_EXERCISE REQUIREMENTS_
What's needed is the listing below, repeated word for word with no pictures.

_STORED DATA_

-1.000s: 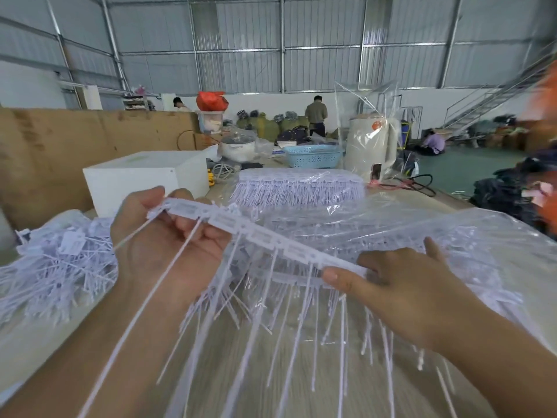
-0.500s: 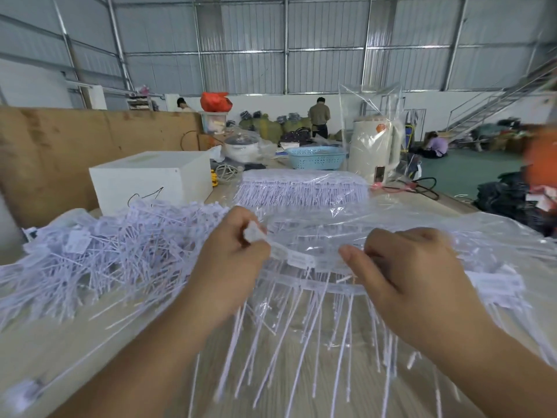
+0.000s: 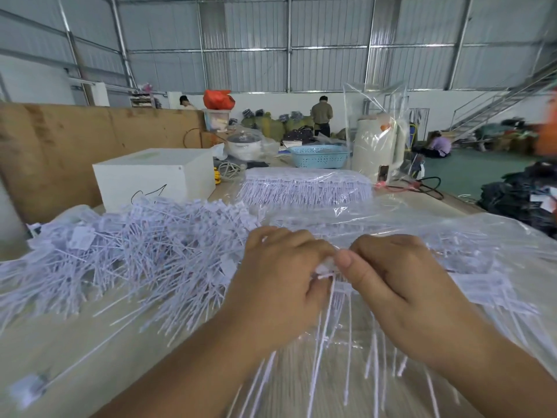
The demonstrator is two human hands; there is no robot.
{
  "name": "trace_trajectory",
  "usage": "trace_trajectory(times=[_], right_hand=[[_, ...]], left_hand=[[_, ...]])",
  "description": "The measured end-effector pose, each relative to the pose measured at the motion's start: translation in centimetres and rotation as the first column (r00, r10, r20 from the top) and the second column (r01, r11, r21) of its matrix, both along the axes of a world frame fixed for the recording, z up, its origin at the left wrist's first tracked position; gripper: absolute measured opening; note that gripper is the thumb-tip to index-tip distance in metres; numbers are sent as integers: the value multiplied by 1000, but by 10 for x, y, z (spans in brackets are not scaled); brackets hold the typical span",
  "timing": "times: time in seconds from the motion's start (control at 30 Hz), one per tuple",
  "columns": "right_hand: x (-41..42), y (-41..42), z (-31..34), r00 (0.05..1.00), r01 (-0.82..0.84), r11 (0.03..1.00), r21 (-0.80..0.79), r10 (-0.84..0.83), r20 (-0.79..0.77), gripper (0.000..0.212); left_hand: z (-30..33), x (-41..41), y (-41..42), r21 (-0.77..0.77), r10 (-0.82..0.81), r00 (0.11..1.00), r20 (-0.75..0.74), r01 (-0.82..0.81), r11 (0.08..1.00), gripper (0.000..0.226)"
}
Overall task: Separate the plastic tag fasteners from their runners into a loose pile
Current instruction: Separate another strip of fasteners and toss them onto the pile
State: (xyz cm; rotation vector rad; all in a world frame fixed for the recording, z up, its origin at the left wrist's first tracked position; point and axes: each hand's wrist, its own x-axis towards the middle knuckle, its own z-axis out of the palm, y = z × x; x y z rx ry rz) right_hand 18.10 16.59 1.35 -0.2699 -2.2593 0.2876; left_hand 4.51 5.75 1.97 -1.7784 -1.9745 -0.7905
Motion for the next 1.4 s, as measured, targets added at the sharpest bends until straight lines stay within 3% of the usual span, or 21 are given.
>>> trace_trajectory(times=[0.13,0.43,0.73,0.93,1.17,1.33,1.4], right_hand=[[5,0,4,970,148,984,101,-165,180,49],[7,-5,9,894,314,930,188,-357,270,56],[3,-15,16,760,430,852,298,-520,389,76],[6,-19,13,684,407,861,307,-509,522,87],[9,-13,8,776,273,945,179,-326,539,100],[15,4,9,851,281,952,119,-305,427,95],[14,7,8,903,239,966,94,-257,344,79]], left_hand=[[7,-12,-6,71,165,975,-151,-155,985,15],[11,-21,-7,229,358,870,-339,-293,928,14],[11,-33,-6,278,523,789,-324,-449,849,28],[8,-38,-5,199,590,753,-292,-555,808,29],[7,-52,-10,165,633,723,-275,-614,772,28],[7,-60,-15,200,536,838,-106,-510,837,4],[8,-62,-16,239,499,866,-32,-479,845,12]])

_TASK ANSWER_
-1.000s: 
-0.500s: 
+0.000s: 
The demonstrator is two human hands; there is no robot.
{
  "name": "trace_trajectory",
  "usage": "trace_trajectory(times=[_], right_hand=[[_, ...]], left_hand=[[_, ...]])",
  "description": "The measured end-effector pose, each relative to the pose measured at the motion's start: translation in centimetres and rotation as the first column (r00, r10, r20 from the top) and the second column (r01, r11, r21) of its matrix, both along the axes of a world frame fixed for the recording, z up, its origin at the left wrist's first tracked position; gripper: absolute measured opening; note that gripper is the thumb-tip to index-tip distance in metres; numbers are sent as integers: the value multiplied by 1000, but by 10 for x, y, z (spans in brackets are not scaled); brackets hold the typical span",
  "timing": "times: time in seconds from the motion's start (control at 30 Hz), one per tuple",
  "columns": "right_hand: x (-41..42), y (-41..42), z (-31..34), r00 (0.05..1.00), r01 (-0.82..0.84), r11 (0.03..1.00), r21 (-0.80..0.79), r10 (-0.84..0.83), r20 (-0.79..0.77), gripper (0.000..0.212); left_hand: z (-30..33), x (-41..41), y (-41..42), r21 (-0.77..0.77), r10 (-0.82..0.81), r00 (0.11..1.00), r20 (-0.75..0.74), r01 (-0.82..0.81), r11 (0.08..1.00), gripper (0.000..0.226)"
}
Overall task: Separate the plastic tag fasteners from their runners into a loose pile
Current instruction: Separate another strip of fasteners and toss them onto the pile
State: (xyz cm; rotation vector rad; all in a world frame fixed for the recording, z up, its origin at the left wrist's first tracked position; point and axes: each hand's wrist, its own x-axis towards the middle knuckle, its own z-axis out of the palm, y = z × x; x y z rx ry rz) right_hand 18.10 16.59 1.35 -0.2699 -2.2593 0.2876; left_hand 4.51 5.75 1.97 -1.7784 -1.9745 -0.7905
Motion for the next 1.4 s, as measured, targets added at the sharpest bends until straight lines stay within 3% of the usual span, or 21 are given.
>>> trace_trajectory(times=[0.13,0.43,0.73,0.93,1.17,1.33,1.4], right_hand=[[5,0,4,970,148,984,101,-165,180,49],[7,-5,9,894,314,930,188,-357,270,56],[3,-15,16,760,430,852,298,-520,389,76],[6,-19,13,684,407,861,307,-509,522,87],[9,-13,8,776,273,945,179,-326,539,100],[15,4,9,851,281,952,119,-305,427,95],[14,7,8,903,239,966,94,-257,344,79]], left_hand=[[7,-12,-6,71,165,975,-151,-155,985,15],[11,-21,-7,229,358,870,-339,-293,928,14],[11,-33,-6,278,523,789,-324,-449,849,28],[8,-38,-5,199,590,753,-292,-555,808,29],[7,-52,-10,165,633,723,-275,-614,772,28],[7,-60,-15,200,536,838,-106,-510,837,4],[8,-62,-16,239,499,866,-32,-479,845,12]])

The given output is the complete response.